> _Given records_:
[Start of section]
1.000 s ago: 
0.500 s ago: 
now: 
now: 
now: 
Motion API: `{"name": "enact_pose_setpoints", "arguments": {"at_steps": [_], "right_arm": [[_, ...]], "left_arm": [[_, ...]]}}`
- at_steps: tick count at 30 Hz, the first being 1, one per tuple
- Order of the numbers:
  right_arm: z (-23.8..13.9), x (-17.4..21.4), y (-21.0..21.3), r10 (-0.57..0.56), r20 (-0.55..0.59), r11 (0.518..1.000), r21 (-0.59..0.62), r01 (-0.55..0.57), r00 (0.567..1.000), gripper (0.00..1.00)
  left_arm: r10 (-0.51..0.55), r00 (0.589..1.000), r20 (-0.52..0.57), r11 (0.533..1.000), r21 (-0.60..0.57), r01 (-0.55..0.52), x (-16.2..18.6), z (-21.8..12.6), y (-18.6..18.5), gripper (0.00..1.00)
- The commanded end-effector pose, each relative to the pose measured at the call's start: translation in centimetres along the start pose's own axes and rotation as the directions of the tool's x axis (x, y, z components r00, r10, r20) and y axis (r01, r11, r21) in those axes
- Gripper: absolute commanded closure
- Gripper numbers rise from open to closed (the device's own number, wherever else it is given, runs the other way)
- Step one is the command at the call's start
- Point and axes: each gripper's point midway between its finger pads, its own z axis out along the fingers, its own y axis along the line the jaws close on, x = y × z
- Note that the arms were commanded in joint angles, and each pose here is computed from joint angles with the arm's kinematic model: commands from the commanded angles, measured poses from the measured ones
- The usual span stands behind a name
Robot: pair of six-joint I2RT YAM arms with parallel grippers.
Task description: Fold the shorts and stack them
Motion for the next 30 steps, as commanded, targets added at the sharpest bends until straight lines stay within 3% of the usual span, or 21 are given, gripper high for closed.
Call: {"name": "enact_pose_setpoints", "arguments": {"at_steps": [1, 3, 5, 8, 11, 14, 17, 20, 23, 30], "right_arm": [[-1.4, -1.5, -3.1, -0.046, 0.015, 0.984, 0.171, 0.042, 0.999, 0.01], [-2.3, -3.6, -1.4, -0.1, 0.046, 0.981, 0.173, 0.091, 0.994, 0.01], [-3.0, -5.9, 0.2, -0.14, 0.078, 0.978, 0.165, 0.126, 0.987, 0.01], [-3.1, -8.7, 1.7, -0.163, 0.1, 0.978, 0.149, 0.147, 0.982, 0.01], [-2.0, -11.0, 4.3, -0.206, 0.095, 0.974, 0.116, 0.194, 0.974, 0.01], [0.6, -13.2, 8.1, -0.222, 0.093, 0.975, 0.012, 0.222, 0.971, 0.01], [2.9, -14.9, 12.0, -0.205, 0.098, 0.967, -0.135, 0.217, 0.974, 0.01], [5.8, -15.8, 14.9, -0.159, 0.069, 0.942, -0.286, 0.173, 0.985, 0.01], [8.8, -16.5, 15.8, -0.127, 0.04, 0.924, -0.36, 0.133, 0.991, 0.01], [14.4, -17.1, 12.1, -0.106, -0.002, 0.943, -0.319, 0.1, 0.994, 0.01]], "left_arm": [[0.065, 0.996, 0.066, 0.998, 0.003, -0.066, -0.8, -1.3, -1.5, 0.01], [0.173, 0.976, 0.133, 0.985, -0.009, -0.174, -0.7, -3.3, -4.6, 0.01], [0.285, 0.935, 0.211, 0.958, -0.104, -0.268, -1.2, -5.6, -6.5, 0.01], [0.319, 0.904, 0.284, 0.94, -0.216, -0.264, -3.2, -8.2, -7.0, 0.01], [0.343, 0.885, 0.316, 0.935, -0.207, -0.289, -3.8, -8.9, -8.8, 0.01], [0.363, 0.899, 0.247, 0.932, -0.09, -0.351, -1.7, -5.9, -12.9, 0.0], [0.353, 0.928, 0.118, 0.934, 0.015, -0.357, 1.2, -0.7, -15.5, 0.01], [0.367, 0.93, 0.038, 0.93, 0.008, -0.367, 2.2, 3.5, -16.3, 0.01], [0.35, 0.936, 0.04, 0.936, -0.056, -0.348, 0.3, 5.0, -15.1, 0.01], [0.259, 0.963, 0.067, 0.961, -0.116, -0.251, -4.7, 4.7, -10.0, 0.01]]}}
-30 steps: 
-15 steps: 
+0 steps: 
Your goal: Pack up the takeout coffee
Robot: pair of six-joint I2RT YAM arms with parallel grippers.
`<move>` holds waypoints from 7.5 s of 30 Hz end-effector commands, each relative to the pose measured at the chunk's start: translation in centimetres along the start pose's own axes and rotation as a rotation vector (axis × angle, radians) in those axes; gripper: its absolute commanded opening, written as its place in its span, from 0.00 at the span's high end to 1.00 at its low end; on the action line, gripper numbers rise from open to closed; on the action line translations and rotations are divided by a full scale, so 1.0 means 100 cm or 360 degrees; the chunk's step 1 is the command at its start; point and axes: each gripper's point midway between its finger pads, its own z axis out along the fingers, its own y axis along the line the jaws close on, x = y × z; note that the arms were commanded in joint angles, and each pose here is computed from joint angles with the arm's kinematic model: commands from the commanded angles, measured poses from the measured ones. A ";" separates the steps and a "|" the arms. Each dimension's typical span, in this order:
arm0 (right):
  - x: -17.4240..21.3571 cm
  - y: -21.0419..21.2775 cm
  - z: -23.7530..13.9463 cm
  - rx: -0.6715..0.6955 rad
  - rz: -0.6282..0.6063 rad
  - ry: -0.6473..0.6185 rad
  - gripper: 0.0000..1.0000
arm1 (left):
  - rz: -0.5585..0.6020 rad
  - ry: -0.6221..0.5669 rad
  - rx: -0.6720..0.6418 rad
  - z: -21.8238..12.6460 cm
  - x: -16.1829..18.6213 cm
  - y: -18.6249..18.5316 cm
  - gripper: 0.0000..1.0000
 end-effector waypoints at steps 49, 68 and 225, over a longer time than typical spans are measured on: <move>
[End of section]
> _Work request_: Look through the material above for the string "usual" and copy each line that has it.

> _Response_:
- The usual span stands behind a name
Motion for the next 30 steps, as commanded, targets added at the sharpest bends until straight lines stay within 3% of the usual span, or 21 are given, gripper high for closed.

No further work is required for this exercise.